The trials results, both in advanced and in early breast cancer, call for biomarkers allowing identification of patients with or without a relevant chance of clinical benefit from this drug. Unfortunately, clinicopathologic parameters like triple-negativity or high-risk features (visceral disease, ≥3 metastatic sites, prior [neo]adjuvant chemotherapy) do not help to identify patients with special benefit from the addition of bevacizumab [10]. In a meta-analysis of the three first-line trials in metastatic breast cancer (E2100, AVADO, RIBBON-1), the hazard ratio (HR) for PFS in these subgroups was similar to the HR in the overall population ranging from 0.60 to 0.64 [10].

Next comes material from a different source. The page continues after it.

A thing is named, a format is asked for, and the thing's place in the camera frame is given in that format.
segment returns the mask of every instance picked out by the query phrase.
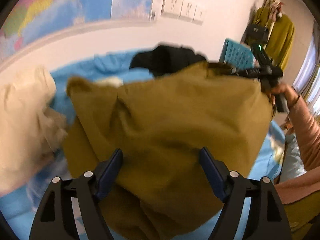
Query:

Several promising biomarkers like plasma levels of VEGF-A or VEGFR-2 [31, 35, 36], tissue markers like the VEGFR co-receptor neuropilin-1 (NRP-1) [37,38,39], single nucleotide polymorphisms (SNPs) in VEGF-A [40] or clinical markers like treatment-induced hypertension [40,41,42] showed convincing results in their early development as treatment predictors. However, all these markers either lack validating studies or failed to demonstrate clinical utility or reproducibility. The best example is plasma vascular endothelial growth factor-A (pVEGF-A), which showed a clear predictive value in the exploratory biomarker program of AVADO [36]. Therefore, the double-blind placebo-controlled randomized biomarker phase III trial MERiDiAN used the short isoforms of pVEGF-A as stratification factor [35]. Both co-primary endpoints of the trial were met: in the intent-to-treat (ITT) population, the stratified PFS HR was 0.68 (99%CI 0.51–0.91; P < 0.001) and in the VEGF-Ahigh subgroup, the stratified PFS HR was 0.64 (96%CI 0.47–0.88; P = 0.004). The PFS benefit, however, was similar in the pVEGF-Alow subgroup (HR 0.73; 95%CI 0.52–1.03). The VEGF-A-by-treatment interaction test (P = 0.462) for PFS in the ITT population did not support a predictive effect of pVEGF-A [35].

Future aspects

Despite extensive research, an applicable biomarker for bevacizumab efficacy is still lacking. Further research is ongoing; however, the patent expiry of Avastin® (Roche, Basel, Switzerland) in 2018 will probably hinder further development. For the same reason, no new phase III trials in breast cancer investigating solely the addition of bevacizumab to standard therapy are expected. However, besides its antiangiogenic activity, bevacizumab has a substantial immunomodulatory capacity. VEGF-A has been shown to suppress dendritic-cell maturation, to inhibit proliferation of regulatory T cells and to attract myeloid-derived suppressor cells [43,44,45]. These immunosuppressive effects are counteracted by bevacizumab. It has been shown that the tumor infiltration by CD4+ and CD8+ T cells and dendritic cells was increased after bevacizumab treatment and that the antigen-presenting capacity of dendritic cells was augmented [46,47,48]. These effects increase the immunogenicity of tumors and could therefore increase the number of patients benefiting from immunotherapy. Because of this potential synergistic effect, several combination studies with checkpoint inhibitors and bevacizumab are ongoing in different cancer types (colorectal cancer—NCT02982694, renal cell carcinoma—NCT02724878 and NCT01984242, melanoma—NCT03175432, cervical cancer—NCT02921269, and non-small cell lung cancer—NCT02366143). In case of positivity, the immunological effect of antiangiogenic therapeutics, which has been ignored for a long time, could lead to new treatment indications and new therapeutic goals, probably also in breast cancer.

Take home message

Bevacizumab consistently prolonged progression-free survival and increased response rate in metastatic HER2-negative breast cancer in first- and second-line. An effect on overall survival, however, was not observed stirring up a debate about the value of bevacizumab in this indication. In the neoadjuvant setting the pathologic complete response rate (pCR) was increased, however in adjuvant trials no effect on disease-free survival was reported. Therefore, antiangiogenic treatment is not standard in early and locally advanced breast cancer at least until a biomarker for patient selection is available.